Segment Start: COLLECTED MATERIAL
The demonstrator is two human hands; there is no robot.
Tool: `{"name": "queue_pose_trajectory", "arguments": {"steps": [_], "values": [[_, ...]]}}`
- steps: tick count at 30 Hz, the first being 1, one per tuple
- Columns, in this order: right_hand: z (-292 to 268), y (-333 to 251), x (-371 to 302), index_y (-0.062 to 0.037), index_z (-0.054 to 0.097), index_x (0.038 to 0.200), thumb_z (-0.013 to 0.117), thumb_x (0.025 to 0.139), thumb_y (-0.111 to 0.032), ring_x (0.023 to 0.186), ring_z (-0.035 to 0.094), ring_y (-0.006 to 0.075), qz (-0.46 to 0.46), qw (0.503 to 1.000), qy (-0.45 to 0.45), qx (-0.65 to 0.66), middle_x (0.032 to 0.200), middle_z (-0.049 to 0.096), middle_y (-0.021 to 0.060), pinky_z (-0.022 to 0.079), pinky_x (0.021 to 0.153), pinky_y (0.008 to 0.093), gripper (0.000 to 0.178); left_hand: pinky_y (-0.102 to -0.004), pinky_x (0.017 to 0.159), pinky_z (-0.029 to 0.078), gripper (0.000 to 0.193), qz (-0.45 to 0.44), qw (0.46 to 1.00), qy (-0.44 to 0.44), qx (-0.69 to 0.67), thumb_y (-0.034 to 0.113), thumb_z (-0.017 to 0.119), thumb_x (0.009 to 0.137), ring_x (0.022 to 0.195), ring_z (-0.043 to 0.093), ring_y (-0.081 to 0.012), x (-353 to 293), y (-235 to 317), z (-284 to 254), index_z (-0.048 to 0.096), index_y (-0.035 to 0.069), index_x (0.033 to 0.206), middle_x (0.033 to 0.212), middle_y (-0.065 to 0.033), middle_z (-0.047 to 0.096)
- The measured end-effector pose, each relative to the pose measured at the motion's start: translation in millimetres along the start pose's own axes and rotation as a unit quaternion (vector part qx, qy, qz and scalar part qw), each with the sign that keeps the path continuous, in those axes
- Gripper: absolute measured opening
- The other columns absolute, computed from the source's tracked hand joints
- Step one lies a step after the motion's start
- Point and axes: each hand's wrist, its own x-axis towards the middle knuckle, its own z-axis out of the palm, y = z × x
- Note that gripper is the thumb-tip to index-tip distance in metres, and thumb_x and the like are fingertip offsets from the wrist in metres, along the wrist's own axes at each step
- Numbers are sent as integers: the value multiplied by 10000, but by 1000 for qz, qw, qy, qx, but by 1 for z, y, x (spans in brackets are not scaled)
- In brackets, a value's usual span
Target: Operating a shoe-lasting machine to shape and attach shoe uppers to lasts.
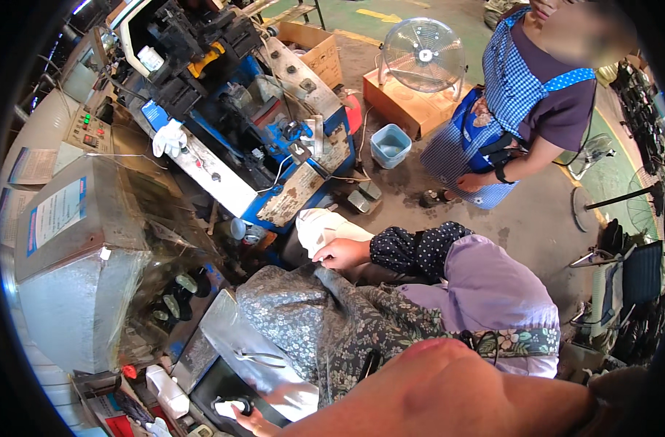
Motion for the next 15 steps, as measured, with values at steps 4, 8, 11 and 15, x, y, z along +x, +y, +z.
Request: {"name": "queue_pose_trajectory", "arguments": {"steps": [4, 8, 11, 15], "values": [[10, -58, 53, -73, 652, 1216, 615, 944, -176, 865, 695, 319, -127, 990, -35, 41, 996, 726, 140, 544, 773, 389, 293, -474, 1093, 409, 555, -54, 952, -47, -299, 250, 720, 870, 1230, 558, -301, -100, 19, 45, 558, -8, 1334, 1304, -150, 618], [28, -140, 108, -62, 345, 1514, 678, 968, -335, 944, 712, 229, -191, 962, -130, 144, 1112, 699, 191, 557, 804, 341, 695, -478, 1089, 405, 730, 46, 965, -129, -225, 25, 719, 768, 1237, 533, -307, -126, 8, 124, 427, 18, 1437, 1374, -169, 534], [29, -170, 123, -46, 311, 1515, 666, 974, -317, 936, 716, 265, -218, 934, -70, 276, 1097, 695, 198, 571, 787, 356, 702, -391, 1077, 397, 804, 88, 945, -274, -154, -55, 751, 763, 1219, 526, -242, -144, 18, 190, 386, 16, 1476, 1347, -128, 547], [-8, -152, 90, -49, 496, 1389, 591, 1001, -219, 1029, 701, 239, -80, 974, 62, 203, 1106, 707, 178, 561, 873, 347, 434, -377, 1144, 320, 889, 138, 916, -375, -32, 2, 752, 833, 1353, 395, -231, -163, 61, 272, 247, 17, 1564, 1503, -150, 391]]}}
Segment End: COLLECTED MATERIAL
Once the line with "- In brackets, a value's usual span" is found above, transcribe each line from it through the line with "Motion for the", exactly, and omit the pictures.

* WORKED SOLUTION:
- In brackets, a value's usual span
Target: Operating a shoe-lasting machine to shape and attach shoe uppers to lasts.
Motion for the next 15 steps, as measured, with values at steps 4, 8, 11 and 15, x, y, z along +x, +y, +z.

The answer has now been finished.